TASK STATEMENT >> Make an exact copy of all the data.

Stored items:
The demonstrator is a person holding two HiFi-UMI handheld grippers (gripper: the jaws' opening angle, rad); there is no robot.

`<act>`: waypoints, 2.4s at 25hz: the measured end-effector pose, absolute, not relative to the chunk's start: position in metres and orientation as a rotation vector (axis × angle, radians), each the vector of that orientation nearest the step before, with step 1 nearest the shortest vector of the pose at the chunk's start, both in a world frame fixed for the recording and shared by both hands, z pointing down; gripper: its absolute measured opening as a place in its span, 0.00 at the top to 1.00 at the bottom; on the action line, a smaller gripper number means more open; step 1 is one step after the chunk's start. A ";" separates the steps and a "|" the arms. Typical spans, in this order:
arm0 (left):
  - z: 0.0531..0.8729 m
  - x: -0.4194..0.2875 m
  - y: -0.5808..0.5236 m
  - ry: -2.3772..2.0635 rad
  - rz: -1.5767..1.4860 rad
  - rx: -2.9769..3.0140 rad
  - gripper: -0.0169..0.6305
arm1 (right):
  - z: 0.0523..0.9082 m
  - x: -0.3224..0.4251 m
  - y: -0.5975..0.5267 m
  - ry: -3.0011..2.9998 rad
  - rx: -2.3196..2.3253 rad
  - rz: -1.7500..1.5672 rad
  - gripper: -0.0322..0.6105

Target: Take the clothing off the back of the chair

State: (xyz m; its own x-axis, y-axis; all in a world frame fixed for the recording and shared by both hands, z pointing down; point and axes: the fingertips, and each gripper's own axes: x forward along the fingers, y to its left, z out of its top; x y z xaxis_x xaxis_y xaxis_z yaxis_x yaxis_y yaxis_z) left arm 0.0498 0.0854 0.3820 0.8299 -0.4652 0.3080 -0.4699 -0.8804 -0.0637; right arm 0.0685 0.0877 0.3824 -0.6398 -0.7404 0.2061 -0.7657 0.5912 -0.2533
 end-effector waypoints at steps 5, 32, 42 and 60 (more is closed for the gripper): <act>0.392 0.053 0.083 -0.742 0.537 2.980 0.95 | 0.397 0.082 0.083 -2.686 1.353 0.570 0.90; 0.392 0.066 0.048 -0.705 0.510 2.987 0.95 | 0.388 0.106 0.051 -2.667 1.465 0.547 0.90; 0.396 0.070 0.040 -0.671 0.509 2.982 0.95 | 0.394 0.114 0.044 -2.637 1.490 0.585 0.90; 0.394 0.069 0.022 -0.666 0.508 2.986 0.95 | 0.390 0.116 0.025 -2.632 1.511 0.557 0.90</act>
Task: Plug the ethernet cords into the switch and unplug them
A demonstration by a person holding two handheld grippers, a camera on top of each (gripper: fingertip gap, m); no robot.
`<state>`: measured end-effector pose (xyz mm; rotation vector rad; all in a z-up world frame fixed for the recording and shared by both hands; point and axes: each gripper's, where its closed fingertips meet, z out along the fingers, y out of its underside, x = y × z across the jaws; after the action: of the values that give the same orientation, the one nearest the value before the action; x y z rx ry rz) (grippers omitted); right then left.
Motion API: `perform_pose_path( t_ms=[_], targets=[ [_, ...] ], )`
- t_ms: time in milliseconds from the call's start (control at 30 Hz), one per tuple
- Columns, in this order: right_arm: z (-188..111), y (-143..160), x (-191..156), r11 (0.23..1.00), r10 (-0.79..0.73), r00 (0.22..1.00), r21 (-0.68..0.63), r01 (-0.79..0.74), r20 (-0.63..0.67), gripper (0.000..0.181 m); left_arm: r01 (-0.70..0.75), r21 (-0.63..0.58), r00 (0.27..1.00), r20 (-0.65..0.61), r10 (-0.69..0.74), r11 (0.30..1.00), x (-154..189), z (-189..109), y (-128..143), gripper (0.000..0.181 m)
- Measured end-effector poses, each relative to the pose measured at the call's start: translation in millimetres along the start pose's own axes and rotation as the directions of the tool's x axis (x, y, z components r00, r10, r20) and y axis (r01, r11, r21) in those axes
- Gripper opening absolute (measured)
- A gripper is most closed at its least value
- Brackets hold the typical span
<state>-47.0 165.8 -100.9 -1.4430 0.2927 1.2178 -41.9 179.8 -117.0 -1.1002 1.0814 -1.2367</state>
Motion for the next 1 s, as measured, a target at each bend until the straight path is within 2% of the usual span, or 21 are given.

ANSWER TO THE PROBLEM >>
The demonstrator is a person holding two HiFi-UMI handheld grippers (gripper: the jaws' opening angle, rad); there is no robot.

`<act>`: waypoints, 2.4s at 25hz: the measured end-effector pose, absolute, not relative to the chunk's start: position in metres and orientation as a rotation vector (axis × angle, radians), each the vector of that orientation nearest the step before, with step 1 nearest the shortest vector of the pose at the chunk's start, both in a world frame fixed for the recording and shared by both hands, z pointing down; gripper: its absolute measured opening as a place in its span, 0.00 at the top to 1.00 at the bottom; on the action line, a smaller gripper number means more open; step 1 is one step after the chunk's start. A ";" separates the steps and a "|" the arms. Typical spans, in this order:
arm0 (left):
  - z: 0.0531..0.8729 m
  - x: -0.4194..0.2875 m
  - y: -0.5808..0.5236 m
  - ry: -2.3772..2.0635 rad
  - rz: -1.5767..1.4860 rad
  - rx: -2.9769..3.0140 rad
  - gripper: -0.0169..0.6305
arm1 (right):
  - z: 0.0523..0.9082 m
  - x: -0.3224..0.4251 m
  - y: -0.5975..0.5267 m
  - ry: -3.0011..2.9998 rad
  - rx: -2.3196..2.3253 rad
  - rz: -1.7500..1.5672 rad
  - gripper: -0.0322..0.6105

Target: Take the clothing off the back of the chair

State: (xyz m; its own x-axis, y-axis; all in a world frame fixed for the recording and shared by both hands, z pointing down; point and axes: the fingertips, and each gripper's own axes: x forward along the fingers, y to its left, z out of its top; x y z xaxis_x xaxis_y xaxis_z yaxis_x yaxis_y yaxis_z) left arm 0.0498 0.0854 0.3820 0.8299 -0.4652 0.3080 -0.4699 -0.8804 -0.0637; right arm 0.0685 0.0877 0.3824 -0.6398 -0.7404 0.2061 -0.7657 0.5912 -0.2533
 end-effector waypoints at steps 5, 32, 42 and 60 (more is closed for the gripper): <act>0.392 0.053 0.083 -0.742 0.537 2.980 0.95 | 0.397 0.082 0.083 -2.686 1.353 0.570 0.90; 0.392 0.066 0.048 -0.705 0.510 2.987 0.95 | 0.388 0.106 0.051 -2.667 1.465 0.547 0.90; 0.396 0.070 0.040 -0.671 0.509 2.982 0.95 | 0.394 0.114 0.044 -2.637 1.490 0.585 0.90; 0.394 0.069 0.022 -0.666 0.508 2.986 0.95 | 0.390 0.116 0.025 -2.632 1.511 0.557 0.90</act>
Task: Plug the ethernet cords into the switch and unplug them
A demonstration by a person holding two handheld grippers, a camera on top of each (gripper: fingertip gap, m); no robot.
`<state>`: measured end-effector pose (xyz mm; rotation vector rad; all in a z-up world frame fixed for the recording and shared by both hands; point and axes: each gripper's, where its closed fingertips meet, z out along the fingers, y out of its underside, x = y × z across the jaws; after the action: of the values that give the same orientation, the one nearest the value before the action; x y z rx ry rz) (grippers omitted); right then left.
Motion API: `perform_pose_path( t_ms=[_], targets=[ [_, ...] ], )`
- t_ms: time in milliseconds from the call's start (control at 30 Hz), one per tuple
- Columns, in this order: right_arm: z (-188..111), y (-143..160), x (-191..156), r11 (0.23..1.00), r10 (-0.79..0.73), r00 (0.22..1.00), r21 (-0.68..0.63), r01 (-0.79..0.74), r20 (-0.63..0.67), gripper (0.000..0.181 m); left_arm: r01 (-0.70..0.75), r21 (-0.63..0.58), r00 (0.27..1.00), r20 (-0.65..0.61), r10 (-0.69..0.74), r11 (0.30..1.00), x (-154..189), z (-189..109), y (-128..143), gripper (0.000..0.181 m)
- Measured end-effector poses, each relative to the pose measured at the call's start: translation in millimetres along the start pose's own axes and rotation as the directions of the tool's x axis (x, y, z components r00, r10, r20) and y axis (r01, r11, r21) in those axes
- Gripper opening absolute (measured)
- A gripper is most closed at its least value
- Brackets hold the typical span
<state>-47.0 165.8 -100.9 -1.4430 0.2927 1.2178 -41.9 179.8 -117.0 -1.1002 1.0814 -1.2367</state>
Motion for the next 1 s, as measured, a target at each bend until the straight path is within 2% of the usual span, or 21 are given.

The exercise is finished and nothing remains.